Keeping people with untreated mental illness locked up in the nation’s prisons and jails is not only inhumane, it is a costly proposition, according to the keynote speaker at APA’s fall component meetings in Washington, D.C., last month (see facing page).
Due to fiscal constraints, state legislators are likely to respond favorably to economic arguments when asked to back alternative treatments for nonviolent offenders with mental illness.
“Many of you know of my concerns involving the criminalization of the mentally ill,” APA President Marcia Goin, M.D., told members of the Association’s components. “The question is, What can we do to stop it?”
In the way of an answer, she introduced Tom Hamilton, Ph.D., past president of the National Alliance for the Mentally Ill (NAMI) Texas and NAMI liaison to APA’s Corresponding Committee on Jails and Prisons.
When his son was diagnosed with schizophrenia 12 years ago, Hamilton was unprepared for what was to come. “I suddenly realized how ignorant I was of anything having to do with mental illness. . . .I knew nothing about what we’d gotten into or what the impact would be on my son.”
He quickly educated himself, however, and brought 30 years of experience in the business world—part of it as a CEO in the gas and oil industry—to the fight against the criminalization of people with mental illness.
In his professional life, Hamilton said, he was accustomed to making economic decisions based on data “that are less than scientifically pristine,” which suited him well when dealing with the often-conflicting numbers pertaining to the incarceration of people with mental illness.
But one thing was certain: “The U.S. came into the new millennium with the largest incarcerated population in the world,” Hamilton said. According to the U.S. Department of Justice’s Bureau of Justice Statistics, 1 of every 32 adult Americans was either in jail, prison, or on probation in 2000. Furthermore, 16 percent of that number reported having a recurrent mental illness or spending time in a psychiatric hospital.
“I’m convinced this statistic is well understated,” Hamilton said, pointing out that many people with mental illness lack insight into their condition, and stigma keeps others from reporting a mental illness.
Hamilton said that “transinstitutionalization” of people with mental illness resulted when state psychiatric hospitals began discharging great numbers of patients into communities ill prepared to handle them throughout the 1960s and 1970s.
During that period, there was an upward trend in the prison population coinciding with a shift in law enforcement policy in many states from a rehabilitative to a punitive approach.
“I’m not trying to suggest that deinstitutionalization of our state hospitals has been directly responsible for increased incarceration rates, but the symmetry of these two trends is striking,” he said.
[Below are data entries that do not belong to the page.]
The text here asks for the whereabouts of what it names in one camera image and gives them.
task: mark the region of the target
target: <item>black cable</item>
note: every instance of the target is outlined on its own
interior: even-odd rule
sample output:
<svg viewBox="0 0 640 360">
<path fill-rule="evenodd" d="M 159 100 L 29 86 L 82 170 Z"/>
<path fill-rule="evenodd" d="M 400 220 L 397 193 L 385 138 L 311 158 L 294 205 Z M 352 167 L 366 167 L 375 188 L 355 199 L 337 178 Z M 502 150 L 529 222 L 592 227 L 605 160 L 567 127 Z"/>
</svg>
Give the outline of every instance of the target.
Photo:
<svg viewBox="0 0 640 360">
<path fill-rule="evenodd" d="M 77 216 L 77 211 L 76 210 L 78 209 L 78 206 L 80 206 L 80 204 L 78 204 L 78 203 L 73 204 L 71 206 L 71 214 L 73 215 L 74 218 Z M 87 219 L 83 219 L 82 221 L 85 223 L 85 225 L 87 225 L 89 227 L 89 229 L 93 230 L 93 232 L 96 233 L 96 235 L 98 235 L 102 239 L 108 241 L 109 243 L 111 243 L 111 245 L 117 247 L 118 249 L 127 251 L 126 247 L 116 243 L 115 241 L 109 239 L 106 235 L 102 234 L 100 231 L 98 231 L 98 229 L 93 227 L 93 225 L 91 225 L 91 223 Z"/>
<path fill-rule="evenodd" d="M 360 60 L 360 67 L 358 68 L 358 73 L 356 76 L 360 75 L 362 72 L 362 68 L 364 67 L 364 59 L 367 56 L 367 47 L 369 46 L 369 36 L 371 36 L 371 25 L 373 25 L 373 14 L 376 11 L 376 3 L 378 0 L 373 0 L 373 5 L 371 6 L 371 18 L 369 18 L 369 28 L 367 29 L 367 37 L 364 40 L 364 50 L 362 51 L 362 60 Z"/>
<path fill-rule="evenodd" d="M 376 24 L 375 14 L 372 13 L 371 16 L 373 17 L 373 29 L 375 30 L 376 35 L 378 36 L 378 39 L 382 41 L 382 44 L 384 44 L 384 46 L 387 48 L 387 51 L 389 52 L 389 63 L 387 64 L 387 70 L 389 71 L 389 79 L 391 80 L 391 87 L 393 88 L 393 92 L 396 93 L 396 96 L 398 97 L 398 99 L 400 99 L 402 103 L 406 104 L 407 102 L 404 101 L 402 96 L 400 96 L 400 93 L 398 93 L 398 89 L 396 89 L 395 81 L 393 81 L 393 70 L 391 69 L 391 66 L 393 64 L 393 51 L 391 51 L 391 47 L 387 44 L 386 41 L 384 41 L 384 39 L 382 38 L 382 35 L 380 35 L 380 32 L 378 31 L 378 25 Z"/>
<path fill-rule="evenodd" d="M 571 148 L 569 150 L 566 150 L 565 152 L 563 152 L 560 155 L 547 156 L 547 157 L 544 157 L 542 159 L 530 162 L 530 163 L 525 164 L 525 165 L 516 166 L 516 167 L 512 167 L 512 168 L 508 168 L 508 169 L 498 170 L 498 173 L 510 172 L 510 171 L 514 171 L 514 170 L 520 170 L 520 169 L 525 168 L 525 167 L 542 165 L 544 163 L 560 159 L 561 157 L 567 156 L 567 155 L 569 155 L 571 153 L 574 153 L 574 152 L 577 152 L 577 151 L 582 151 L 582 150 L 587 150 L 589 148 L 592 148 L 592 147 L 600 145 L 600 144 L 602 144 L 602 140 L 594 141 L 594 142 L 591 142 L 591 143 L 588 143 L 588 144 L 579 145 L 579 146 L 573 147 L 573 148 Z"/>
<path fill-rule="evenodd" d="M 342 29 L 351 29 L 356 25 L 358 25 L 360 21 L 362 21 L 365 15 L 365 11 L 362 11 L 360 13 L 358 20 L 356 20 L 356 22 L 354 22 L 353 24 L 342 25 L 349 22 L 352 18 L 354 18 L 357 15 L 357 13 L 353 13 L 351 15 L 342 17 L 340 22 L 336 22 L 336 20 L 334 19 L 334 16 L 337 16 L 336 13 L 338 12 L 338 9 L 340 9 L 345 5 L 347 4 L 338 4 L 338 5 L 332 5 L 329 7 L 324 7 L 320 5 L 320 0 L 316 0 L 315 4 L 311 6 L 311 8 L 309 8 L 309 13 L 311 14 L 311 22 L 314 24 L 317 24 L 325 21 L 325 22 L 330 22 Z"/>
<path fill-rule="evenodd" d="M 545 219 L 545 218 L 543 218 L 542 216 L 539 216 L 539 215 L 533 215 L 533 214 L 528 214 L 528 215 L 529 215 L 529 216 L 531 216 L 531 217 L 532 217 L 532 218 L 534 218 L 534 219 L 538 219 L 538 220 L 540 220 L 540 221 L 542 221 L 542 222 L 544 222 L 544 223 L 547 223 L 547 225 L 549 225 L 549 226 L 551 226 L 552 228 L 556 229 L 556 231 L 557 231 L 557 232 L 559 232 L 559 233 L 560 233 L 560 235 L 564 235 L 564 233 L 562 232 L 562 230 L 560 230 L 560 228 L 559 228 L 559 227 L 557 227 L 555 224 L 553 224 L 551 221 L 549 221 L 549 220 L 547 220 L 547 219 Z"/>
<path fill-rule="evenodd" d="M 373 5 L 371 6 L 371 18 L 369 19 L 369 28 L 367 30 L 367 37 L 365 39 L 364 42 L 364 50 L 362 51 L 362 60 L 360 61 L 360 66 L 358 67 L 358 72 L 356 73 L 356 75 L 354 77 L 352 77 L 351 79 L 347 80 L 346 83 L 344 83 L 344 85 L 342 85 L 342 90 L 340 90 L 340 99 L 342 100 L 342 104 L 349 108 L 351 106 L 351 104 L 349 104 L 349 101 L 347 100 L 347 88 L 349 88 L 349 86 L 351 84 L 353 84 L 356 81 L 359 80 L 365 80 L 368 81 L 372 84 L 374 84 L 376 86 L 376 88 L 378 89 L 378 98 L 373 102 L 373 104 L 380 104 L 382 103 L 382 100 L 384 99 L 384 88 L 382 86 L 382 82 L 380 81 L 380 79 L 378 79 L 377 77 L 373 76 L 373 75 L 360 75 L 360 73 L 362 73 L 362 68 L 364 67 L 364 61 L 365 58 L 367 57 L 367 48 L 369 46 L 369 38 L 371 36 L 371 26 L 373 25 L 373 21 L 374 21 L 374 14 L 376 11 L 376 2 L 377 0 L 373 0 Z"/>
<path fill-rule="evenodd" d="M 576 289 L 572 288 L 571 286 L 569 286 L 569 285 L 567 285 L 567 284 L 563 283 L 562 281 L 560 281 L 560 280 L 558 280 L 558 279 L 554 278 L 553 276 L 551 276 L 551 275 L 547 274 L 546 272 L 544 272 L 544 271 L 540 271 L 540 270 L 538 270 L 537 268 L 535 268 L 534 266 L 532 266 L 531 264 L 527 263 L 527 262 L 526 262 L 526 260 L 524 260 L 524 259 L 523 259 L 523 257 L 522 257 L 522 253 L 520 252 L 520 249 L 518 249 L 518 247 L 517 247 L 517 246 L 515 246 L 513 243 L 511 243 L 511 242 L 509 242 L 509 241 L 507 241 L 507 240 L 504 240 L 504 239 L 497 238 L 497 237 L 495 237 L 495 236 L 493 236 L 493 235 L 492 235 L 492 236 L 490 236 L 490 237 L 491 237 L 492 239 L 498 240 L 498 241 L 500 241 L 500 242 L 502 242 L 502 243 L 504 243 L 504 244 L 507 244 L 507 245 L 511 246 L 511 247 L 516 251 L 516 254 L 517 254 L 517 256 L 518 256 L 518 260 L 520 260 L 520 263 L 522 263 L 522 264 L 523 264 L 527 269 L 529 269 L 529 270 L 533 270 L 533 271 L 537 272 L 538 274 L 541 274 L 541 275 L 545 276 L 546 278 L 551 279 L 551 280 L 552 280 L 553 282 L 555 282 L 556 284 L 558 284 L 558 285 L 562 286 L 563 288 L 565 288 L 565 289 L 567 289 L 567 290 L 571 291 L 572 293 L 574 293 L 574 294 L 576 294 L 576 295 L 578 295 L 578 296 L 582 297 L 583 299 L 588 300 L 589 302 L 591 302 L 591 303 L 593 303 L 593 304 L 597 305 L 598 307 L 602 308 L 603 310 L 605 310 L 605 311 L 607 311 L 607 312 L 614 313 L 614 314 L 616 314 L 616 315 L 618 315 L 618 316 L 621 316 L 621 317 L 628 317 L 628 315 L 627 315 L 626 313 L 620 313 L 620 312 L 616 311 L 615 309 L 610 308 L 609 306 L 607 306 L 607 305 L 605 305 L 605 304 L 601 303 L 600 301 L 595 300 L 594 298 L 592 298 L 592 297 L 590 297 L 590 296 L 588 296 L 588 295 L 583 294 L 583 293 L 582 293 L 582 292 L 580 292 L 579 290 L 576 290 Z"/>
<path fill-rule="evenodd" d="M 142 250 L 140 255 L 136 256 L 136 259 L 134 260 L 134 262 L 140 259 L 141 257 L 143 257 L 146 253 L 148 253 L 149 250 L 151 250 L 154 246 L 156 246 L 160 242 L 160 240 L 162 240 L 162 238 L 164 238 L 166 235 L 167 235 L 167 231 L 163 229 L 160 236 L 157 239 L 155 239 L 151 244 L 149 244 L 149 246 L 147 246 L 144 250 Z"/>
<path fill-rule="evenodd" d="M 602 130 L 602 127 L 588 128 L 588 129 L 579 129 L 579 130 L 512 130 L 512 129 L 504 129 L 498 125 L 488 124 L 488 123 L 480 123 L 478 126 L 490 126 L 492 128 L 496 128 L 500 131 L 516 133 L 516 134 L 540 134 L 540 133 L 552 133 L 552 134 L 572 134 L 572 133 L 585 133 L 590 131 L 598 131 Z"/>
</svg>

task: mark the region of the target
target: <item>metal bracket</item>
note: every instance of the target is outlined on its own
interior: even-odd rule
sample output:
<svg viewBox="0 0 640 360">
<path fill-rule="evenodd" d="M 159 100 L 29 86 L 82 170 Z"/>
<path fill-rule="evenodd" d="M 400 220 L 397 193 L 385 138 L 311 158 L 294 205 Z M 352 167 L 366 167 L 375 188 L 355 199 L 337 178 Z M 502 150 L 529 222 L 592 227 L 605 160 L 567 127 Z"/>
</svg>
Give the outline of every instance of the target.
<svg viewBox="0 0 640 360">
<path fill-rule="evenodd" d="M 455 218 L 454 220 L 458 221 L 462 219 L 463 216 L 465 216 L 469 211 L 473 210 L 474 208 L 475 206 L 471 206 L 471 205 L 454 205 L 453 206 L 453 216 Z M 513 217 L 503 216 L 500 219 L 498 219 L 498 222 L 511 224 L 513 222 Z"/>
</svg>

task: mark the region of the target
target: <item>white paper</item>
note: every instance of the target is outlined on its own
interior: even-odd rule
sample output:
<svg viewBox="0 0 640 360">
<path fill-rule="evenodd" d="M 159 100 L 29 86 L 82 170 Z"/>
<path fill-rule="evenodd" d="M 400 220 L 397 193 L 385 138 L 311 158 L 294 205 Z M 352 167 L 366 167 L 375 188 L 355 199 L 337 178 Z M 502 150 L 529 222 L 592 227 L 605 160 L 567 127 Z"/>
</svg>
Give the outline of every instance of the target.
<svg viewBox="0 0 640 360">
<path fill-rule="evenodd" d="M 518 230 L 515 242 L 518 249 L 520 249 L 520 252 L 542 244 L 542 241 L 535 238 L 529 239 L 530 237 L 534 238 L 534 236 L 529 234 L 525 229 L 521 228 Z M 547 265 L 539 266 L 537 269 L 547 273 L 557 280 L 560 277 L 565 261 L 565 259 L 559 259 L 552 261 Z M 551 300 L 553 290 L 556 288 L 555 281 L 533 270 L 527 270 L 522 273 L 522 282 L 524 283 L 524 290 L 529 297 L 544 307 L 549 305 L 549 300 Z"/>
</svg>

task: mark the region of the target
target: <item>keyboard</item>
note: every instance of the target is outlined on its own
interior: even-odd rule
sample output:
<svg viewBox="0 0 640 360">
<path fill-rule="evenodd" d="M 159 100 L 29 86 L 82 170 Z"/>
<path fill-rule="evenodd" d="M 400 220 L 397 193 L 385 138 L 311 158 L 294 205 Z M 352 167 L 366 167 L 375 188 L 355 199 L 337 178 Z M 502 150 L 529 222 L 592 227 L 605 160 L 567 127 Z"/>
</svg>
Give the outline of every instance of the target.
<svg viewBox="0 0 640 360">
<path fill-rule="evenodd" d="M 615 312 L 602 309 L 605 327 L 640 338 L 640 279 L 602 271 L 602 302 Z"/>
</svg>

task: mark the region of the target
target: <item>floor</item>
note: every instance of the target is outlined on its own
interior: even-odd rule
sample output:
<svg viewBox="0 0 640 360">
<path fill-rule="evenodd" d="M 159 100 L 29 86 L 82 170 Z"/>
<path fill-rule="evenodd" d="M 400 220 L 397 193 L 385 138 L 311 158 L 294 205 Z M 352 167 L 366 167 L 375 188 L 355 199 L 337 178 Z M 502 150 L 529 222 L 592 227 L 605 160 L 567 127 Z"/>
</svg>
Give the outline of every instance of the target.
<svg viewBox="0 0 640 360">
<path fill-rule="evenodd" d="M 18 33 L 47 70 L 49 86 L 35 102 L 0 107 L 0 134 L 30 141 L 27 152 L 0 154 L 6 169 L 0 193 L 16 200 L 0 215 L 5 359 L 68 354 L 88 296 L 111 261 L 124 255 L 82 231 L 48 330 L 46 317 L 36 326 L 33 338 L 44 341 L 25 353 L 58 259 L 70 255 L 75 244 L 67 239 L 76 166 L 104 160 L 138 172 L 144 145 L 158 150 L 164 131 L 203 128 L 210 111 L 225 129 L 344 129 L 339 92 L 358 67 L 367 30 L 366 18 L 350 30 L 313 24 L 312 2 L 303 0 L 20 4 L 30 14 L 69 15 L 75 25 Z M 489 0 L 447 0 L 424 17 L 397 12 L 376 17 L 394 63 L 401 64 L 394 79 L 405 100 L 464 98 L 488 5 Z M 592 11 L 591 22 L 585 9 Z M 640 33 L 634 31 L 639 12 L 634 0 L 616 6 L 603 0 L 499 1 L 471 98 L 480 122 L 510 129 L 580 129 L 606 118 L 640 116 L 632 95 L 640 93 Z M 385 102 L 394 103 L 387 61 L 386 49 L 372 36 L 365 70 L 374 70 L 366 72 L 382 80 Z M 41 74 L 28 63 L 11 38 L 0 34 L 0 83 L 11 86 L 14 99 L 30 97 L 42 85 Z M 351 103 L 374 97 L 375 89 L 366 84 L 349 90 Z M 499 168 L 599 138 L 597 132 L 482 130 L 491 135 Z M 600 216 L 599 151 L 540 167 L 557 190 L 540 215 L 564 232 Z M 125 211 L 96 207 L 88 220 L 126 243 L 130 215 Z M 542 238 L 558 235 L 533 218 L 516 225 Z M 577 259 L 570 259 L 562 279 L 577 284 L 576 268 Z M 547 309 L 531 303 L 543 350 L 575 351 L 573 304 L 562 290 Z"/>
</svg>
In Hamilton’s home state of Texas, 40 percent to 50 percent of mental health care consumers reported having at least once experience with criminal detention, Hamilton said. “Ironically, because of the ways we’ve structured the laws in Texas and many other states, a person can appear dangerous enough to be arrested but. . . not dangerous enough to be hospitalized.”
The Texas Criminal Justice Policy Council found in 2001 that 19 percent, or 29,000, of those in the state’s jails and prisons had been admitted into the state’s public mental health system over the previous five years, according to Hamilton.
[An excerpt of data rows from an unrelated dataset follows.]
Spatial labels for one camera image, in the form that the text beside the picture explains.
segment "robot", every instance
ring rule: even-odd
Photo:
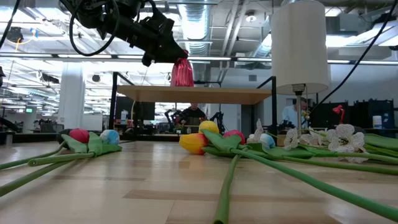
[[[71,12],[71,24],[75,20],[86,28],[96,29],[102,39],[112,34],[108,43],[91,54],[80,52],[70,38],[73,48],[81,55],[92,56],[103,51],[117,37],[145,51],[142,63],[151,65],[152,61],[175,63],[188,55],[174,41],[172,28],[174,21],[166,18],[155,5],[154,0],[60,0]],[[145,3],[152,6],[152,17],[139,19],[139,11]]]

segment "wooden table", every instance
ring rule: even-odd
[[[229,103],[254,105],[269,96],[270,90],[208,87],[119,85],[118,92],[140,102]]]
[[[55,142],[16,144],[0,150],[0,163],[57,146]],[[192,155],[176,142],[136,141],[121,146],[121,152],[71,162],[1,197],[0,223],[212,223],[231,159]],[[281,163],[398,206],[396,176]],[[37,168],[2,170],[0,184]],[[249,159],[240,159],[235,169],[229,209],[229,224],[394,223]]]

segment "computer screen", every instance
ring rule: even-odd
[[[122,111],[125,110],[128,112],[127,118],[131,119],[131,107],[133,102],[134,100],[126,96],[116,97],[115,118],[120,119]],[[140,104],[136,103],[134,107],[135,106],[140,107],[138,114],[135,114],[135,116],[137,116],[138,119],[144,119],[150,121],[155,120],[155,103],[140,102]]]

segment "red desk lamp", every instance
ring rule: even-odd
[[[338,105],[337,107],[333,108],[333,112],[335,112],[336,114],[341,114],[340,124],[343,124],[343,118],[344,118],[344,113],[345,113],[343,106]]]

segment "man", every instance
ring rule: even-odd
[[[204,120],[206,120],[206,114],[198,108],[197,103],[191,103],[191,106],[181,113],[182,124],[198,126]],[[199,128],[192,127],[191,132],[197,133]]]
[[[286,120],[286,121],[290,121],[292,122],[292,124],[294,126],[297,127],[297,104],[296,104],[297,100],[293,100],[293,105],[292,106],[286,106],[282,112],[282,119]],[[305,118],[303,116],[303,112],[307,109],[307,100],[303,97],[301,97],[301,123],[303,123],[305,121]],[[304,124],[302,125],[302,128],[306,128],[307,127],[307,122],[304,122]]]

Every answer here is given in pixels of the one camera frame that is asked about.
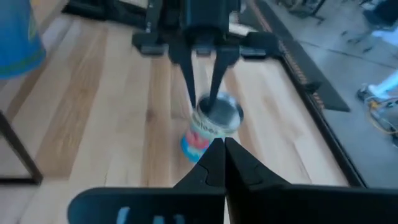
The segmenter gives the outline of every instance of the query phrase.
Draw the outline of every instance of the gray floor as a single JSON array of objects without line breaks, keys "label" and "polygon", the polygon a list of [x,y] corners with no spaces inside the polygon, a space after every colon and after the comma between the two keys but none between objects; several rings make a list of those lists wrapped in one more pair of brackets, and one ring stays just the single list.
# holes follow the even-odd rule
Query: gray floor
[{"label": "gray floor", "polygon": [[[326,18],[320,26],[316,19],[289,14],[274,0],[264,1],[351,108],[350,113],[326,110],[325,117],[366,183],[370,187],[398,188],[398,148],[392,145],[391,137],[369,123],[364,106],[354,97],[363,83],[377,84],[396,70],[398,48],[372,38],[358,45],[346,43],[348,37],[365,29],[363,9],[354,1],[340,4],[342,0],[327,0],[318,12]],[[349,34],[340,36],[345,30]],[[375,48],[363,54],[363,49],[373,43]]]}]

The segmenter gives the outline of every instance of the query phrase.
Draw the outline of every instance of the blue container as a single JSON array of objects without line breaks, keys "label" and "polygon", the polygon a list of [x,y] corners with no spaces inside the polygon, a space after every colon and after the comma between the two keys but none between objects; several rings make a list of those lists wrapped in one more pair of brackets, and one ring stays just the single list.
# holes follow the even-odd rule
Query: blue container
[{"label": "blue container", "polygon": [[44,58],[29,0],[0,0],[0,79],[23,74]]}]

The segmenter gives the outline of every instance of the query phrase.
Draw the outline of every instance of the colorful label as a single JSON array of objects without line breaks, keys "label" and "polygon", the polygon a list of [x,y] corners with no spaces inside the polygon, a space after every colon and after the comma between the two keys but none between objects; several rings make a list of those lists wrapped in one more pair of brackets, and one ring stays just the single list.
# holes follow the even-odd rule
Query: colorful label
[{"label": "colorful label", "polygon": [[214,138],[223,138],[220,128],[211,124],[195,111],[192,114],[191,125],[181,140],[182,151],[192,162],[198,162]]}]

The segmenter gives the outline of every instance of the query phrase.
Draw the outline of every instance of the can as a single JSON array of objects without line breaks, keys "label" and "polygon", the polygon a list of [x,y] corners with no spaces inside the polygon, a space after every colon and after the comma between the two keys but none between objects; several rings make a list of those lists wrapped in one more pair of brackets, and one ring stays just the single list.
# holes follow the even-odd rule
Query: can
[{"label": "can", "polygon": [[207,108],[210,94],[203,95],[192,113],[190,127],[181,140],[182,151],[198,162],[215,138],[233,134],[243,121],[243,110],[235,98],[218,93],[213,107]]},{"label": "can", "polygon": [[45,58],[29,0],[0,1],[0,78],[39,66]]}]
In addition, the Texas Council on Offenders With a Mental Illness found that among 15,700 prisoners receiving psychiatric medications in 2000, 50 percent to 70 percent were nonviolent offenders.
The economic ramifications of incarcerating people with mental illness are enormous, Hamilton said. Prisoners with mental illness serve longer sentences than others because they are more likely to get in trouble. Also, because they are held in a nontherapeutic environment, they may be more difficult to treat after release.
While the average prisoner costs the state about $22,000 a year, estimates of costs associated with prisoners with mental illness range from $30,000 to $50,000 a year, he said.
Alternative programs for nonviolent offenders with mental illness that provide food, shelter, housing, and mental health treatment upon release can cost as little as $10,000, Hamilton said, and reduce recidivism rates.
“Texas has 8,000 to 20,000 inmates who are potential candidates for such programs,” which would save the state anywhere from $80 million to $440 million before correcting for recidivism, Hamilton said.
The possibility of saving so much money appeals to state legislators, he observed. “How did conservative Texas legislators react when they were asked for $780 million to build more prison beds?,” he asked. “They rejected the proposal and instead charged the Texas Department of Criminal Justice with finding $35 million to enhance mental health services for prisoners” and the development of a comprehensive plan for juveniles at risk for incarceration because of mental illness, including substance abuse disorders.
“We have the potential to do the right thing while potentially saving millions of dollars,” he added. ▪
It doesn’t pay to incarcerate nonviolent offenders with mental illness, according to one expert. Instead, it’s much better to invest in alternative community-based mental health treatment programs.